• [Work request] Copy out the final stretch of the listing: the line that contains "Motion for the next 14" and all lines after it, exactly as they appear.

### Dataset content

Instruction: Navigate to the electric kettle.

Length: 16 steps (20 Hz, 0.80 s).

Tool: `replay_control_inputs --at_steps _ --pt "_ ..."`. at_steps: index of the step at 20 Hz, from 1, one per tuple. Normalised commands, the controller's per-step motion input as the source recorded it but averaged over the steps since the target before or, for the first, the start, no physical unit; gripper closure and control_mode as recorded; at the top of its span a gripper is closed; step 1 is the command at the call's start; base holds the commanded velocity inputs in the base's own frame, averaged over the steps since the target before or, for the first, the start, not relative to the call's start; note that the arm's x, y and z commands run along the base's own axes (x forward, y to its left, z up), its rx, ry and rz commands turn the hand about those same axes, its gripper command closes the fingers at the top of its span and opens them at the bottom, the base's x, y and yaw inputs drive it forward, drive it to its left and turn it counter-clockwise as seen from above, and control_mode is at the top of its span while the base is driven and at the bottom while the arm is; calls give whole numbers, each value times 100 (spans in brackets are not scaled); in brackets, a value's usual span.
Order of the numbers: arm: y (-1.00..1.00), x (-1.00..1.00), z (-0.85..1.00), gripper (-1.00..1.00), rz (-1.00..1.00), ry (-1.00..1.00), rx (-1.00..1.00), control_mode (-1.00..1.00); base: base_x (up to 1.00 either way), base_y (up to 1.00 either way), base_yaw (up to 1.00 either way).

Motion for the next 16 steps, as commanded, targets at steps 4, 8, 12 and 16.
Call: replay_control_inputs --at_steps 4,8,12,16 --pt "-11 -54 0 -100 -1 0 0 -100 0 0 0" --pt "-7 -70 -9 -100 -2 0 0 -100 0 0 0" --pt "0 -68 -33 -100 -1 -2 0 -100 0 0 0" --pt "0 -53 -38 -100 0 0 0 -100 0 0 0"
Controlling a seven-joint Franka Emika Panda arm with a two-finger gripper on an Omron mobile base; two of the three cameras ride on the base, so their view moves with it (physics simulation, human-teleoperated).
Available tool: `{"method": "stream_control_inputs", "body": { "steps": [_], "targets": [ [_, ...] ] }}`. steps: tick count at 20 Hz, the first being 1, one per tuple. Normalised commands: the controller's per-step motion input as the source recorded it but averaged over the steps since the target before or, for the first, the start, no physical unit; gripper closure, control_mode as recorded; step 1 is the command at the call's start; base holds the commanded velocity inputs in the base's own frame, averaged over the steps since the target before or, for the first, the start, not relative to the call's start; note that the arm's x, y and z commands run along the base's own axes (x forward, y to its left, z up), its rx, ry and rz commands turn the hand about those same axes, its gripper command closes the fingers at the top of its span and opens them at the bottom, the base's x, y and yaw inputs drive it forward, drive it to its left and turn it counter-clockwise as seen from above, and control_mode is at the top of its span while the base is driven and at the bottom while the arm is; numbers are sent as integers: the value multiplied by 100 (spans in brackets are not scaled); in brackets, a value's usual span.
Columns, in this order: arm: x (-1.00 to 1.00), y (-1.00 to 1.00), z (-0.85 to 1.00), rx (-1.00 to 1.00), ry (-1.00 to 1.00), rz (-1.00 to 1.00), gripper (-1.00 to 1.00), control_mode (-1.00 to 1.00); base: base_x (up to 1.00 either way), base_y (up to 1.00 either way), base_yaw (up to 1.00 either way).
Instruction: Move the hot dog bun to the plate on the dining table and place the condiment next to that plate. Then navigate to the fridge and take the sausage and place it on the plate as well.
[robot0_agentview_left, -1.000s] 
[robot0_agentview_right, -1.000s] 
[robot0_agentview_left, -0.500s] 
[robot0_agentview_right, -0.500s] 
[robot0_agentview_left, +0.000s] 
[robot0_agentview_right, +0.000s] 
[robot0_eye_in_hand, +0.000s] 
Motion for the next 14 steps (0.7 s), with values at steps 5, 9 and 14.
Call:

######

• [Response to the exercise]
Motion for the next 14 steps (0.7 s), with values at steps 5, 9 and 14.
Call:

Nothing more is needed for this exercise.